Sparse Optimistic Information Directed Sampling
This work addresses a key challenge in online decision-making for researchers and practitioners in machine learning, offering an incremental improvement by extending theoretical guarantees to worst-case settings.
The paper tackles the problem of achieving optimal worst-case regret in high-dimensional sparse linear bandits across both data-rich and data-poor regimes, and shows that Sparse Optimistic Information Directed Sampling (SOIDS) achieves this adaptivity without Bayesian assumptions, with empirical validation of its performance.

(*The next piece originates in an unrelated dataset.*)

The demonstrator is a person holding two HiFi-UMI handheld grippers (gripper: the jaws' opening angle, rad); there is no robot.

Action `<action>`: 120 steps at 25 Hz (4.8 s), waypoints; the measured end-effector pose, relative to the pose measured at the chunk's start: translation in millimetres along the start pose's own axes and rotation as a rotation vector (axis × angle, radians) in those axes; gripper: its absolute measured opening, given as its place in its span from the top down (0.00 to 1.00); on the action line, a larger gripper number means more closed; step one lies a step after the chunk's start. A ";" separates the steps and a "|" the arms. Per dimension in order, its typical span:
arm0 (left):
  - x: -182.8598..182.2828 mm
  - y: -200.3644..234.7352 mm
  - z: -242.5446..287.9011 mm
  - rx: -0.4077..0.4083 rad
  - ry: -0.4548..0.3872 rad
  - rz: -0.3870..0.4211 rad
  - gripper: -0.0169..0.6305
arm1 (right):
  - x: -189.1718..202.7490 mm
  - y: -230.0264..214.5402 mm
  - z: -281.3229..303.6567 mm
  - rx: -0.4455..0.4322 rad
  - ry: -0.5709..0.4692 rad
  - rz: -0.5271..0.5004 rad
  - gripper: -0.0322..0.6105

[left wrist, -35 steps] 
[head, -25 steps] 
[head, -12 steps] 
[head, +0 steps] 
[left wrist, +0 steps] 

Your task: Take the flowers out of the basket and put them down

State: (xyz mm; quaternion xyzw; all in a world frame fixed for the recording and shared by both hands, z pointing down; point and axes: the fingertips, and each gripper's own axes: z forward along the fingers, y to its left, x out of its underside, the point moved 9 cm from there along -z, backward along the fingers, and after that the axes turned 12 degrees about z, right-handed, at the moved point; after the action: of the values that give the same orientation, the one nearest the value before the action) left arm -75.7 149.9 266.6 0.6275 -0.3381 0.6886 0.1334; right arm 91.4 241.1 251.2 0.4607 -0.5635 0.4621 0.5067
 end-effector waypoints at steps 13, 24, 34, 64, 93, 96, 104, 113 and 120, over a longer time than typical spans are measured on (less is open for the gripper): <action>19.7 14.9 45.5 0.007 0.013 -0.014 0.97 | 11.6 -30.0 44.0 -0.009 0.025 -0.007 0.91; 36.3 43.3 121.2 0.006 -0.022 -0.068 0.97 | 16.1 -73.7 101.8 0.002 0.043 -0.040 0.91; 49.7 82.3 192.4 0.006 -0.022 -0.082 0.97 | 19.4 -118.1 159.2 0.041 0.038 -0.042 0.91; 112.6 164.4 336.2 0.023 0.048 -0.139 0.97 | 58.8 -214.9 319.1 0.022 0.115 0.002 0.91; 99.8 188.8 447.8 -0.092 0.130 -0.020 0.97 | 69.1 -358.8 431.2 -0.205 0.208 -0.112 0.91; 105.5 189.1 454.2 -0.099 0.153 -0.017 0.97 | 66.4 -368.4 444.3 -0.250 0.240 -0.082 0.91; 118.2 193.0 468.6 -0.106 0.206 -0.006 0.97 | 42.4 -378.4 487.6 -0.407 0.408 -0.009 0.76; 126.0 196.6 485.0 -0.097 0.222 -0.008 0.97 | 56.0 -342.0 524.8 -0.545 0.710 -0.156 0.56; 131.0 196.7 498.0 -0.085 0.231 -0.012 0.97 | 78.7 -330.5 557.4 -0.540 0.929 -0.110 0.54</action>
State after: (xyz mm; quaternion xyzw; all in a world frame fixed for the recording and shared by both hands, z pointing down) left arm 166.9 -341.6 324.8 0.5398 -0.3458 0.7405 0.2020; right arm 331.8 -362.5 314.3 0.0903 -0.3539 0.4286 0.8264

Many high-dimensional online decision-making problems can be modeled as stochastic sparse linear bandits. Most existing algorithms are designed to achieve optimal worst-case regret in either the data-rich regime, where polynomial dependence on the ambient dimension is unavoidable, or the data-poor regime, where dimension-independence is possible at the cost of worse dependence on the number of rounds. In contrast, the sparse Information Directed Sampling (IDS) algorithm satisfies a Bayesian regret bound that has the optimal rate in both regimes simultaneously. In this work, we explore the use of Sparse Optimistic Information Directed Sampling (SOIDS) to achieve the same adaptivity in the worst-case setting, without Bayesian assumptions. Through a novel analysis that enables the use of a time-dependent learning rate, we show that SOIDS can optimally balance information and regret. Our results extend the theoretical guarantees of IDS, providing the first algorithm that simultaneously achieves optimal worst-case regret in both the data-rich and data-poor regimes. We empirically demonstrate the good performance of SOIDS.